Мне было трудно принять, что в будущем таким стану я. Что должно случиться, чтобы так понесло? Только безумие или приступ хронической тупости. Другого объяснения нет.
— Так же как Тысячеликий верит, что справится с адом. С пониманием, что это абсурдно и невозможно. Но тем не менее… — Гейла пожала плечами.
— С пониманием? Это ж шиза! — воскликнул я. Какой же он псих!
— Это обет бодхисаттвы. Как раз наша новая тема, поэтому внимательно слушай, — сказала она, добавив сталь в голос.
— Новый урок? — обреченно спросил я кивая.
— Скорее знакомство.

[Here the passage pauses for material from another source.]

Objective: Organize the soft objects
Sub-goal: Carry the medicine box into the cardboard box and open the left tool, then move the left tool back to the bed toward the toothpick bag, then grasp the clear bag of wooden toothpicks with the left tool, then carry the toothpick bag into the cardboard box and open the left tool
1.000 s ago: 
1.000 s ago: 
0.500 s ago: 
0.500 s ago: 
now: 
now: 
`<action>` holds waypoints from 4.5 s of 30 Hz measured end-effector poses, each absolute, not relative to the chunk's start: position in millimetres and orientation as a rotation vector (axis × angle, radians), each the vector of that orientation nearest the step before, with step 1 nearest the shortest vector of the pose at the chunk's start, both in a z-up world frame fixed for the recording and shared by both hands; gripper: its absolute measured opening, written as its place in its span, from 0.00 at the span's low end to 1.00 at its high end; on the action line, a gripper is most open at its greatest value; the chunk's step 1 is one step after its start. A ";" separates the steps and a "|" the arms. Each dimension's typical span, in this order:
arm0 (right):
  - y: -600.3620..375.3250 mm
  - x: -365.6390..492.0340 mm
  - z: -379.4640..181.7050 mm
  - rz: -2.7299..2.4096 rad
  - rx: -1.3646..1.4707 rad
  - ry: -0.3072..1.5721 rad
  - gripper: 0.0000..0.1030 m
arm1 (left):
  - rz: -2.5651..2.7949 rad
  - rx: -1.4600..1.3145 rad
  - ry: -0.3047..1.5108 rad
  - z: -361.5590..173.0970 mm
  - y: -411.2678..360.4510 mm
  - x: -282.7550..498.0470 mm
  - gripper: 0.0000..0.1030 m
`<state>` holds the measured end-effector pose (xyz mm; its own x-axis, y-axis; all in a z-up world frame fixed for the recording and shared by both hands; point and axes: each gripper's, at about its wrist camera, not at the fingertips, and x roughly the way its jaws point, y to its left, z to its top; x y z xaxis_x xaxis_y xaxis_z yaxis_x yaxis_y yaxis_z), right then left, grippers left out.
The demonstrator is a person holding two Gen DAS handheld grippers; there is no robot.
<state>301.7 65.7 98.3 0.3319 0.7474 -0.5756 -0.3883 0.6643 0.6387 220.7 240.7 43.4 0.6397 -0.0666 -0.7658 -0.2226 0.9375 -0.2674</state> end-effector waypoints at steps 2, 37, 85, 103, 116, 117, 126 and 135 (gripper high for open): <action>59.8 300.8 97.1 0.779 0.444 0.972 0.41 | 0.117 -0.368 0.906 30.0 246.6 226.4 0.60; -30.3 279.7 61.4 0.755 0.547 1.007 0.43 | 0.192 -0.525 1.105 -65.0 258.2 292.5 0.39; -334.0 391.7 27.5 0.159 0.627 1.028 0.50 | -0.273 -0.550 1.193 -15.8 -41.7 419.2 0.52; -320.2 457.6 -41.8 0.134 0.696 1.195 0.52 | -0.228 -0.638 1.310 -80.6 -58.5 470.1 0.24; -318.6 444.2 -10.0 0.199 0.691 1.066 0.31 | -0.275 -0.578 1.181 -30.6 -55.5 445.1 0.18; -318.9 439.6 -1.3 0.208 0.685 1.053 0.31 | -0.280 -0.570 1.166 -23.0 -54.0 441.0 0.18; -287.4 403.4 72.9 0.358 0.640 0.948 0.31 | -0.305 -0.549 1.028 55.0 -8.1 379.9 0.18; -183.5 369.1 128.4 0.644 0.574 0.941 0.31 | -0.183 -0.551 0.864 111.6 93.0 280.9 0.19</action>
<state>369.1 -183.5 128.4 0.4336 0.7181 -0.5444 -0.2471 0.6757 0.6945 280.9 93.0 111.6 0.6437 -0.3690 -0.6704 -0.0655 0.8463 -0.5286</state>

В моей духовной традиции есть три основных пути. Представь себе лодочника, который захотел пересечь бурное море сансары. Это «шравака». Он может просто сесть в лодку и поплыть на ней сам, чтобы достигнуть нирваны. При этом зная, что насильно никого не спасти, поэтому никого не спасает. Для бегства нужно понимание, что на этом берегу очень плохо. Еще нужна лодка, весла и путь, который кто-то подскажет. Это понятно?
— Жду, про второй.
— Второй — путь бодхисаттвы. Он понял и знает, что тут очень плохо, но дал обещание не сходить на тот берег, пока на этом страдает хоть одно существо. Поэтому перевозит их, сколько может, снуя туда-сюда, как челнок.
— Вот ведь глупец, — мрачно прокомментировал я.
— Как сказать… Скорее всего, такой достигнет нирваны быстрее. Потому что его «лодка» — мотив, который использует, как инструмент. Да, миссия невыполнима, но помыслы возвышенны, благородны, чисты, и он спонтанно достигает нирваны, совершенно к ней не стремясь. Пока шравака изо всех сил борется с течением, ветром и прочим, бодхисаттву несет «парус обета». А обретя просветление, он понимает, что спасать некому и некого. Ведь самого корня сансары — иллюзий и заблуждений в нем больше нет.